Input records section start

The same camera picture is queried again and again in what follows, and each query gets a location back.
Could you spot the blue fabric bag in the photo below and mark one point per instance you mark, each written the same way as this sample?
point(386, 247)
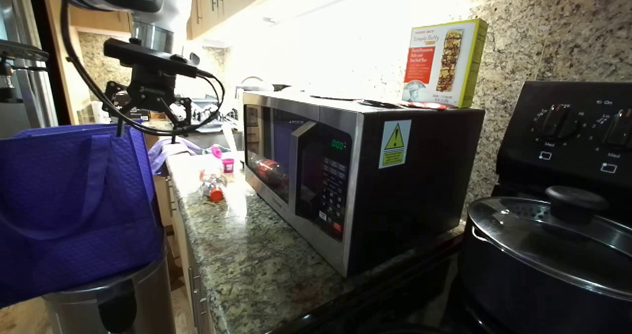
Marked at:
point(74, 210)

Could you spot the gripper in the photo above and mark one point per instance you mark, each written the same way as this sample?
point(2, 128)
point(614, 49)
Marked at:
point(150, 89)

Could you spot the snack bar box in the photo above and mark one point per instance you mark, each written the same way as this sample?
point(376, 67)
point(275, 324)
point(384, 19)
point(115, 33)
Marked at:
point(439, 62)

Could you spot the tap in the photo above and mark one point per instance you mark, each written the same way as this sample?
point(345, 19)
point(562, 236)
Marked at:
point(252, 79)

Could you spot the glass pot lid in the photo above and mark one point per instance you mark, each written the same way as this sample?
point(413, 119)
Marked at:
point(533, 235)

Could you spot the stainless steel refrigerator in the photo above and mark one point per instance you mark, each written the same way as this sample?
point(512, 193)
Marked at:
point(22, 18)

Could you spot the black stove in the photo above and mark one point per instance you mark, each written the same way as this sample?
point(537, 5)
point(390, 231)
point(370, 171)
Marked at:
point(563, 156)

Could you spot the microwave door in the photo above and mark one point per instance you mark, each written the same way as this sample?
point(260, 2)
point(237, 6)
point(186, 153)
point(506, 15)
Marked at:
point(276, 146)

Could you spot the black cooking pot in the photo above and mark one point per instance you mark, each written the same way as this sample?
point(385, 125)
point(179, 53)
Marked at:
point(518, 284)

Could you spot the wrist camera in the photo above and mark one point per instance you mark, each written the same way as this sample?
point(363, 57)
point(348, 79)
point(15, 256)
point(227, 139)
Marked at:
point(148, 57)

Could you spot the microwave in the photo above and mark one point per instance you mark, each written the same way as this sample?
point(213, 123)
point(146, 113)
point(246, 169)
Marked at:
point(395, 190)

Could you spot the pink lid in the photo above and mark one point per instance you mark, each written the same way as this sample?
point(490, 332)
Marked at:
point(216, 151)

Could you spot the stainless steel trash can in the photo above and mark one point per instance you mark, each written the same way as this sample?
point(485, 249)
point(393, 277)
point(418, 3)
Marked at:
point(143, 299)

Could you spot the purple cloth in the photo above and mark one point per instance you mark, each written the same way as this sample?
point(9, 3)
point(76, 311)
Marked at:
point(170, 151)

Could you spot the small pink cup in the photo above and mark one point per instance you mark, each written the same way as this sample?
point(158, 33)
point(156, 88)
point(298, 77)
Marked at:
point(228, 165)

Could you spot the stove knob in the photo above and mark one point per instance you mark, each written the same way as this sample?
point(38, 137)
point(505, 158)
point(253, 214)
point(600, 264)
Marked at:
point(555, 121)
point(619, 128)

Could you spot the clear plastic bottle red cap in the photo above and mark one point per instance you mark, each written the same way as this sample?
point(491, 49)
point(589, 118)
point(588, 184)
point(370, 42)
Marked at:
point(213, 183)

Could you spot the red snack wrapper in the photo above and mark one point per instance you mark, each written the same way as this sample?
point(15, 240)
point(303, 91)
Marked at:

Input records section end

> [Instructions for the task] Please copy each line of the records above in which the word "stove" can be found.

> [Task result]
Could you spot the black stove in the photo above and mark one point per instance you mark, each written the same way as this sample?
Could you spot the stove knob in the photo above and mark one point per instance you mark, each written the same way as this sample?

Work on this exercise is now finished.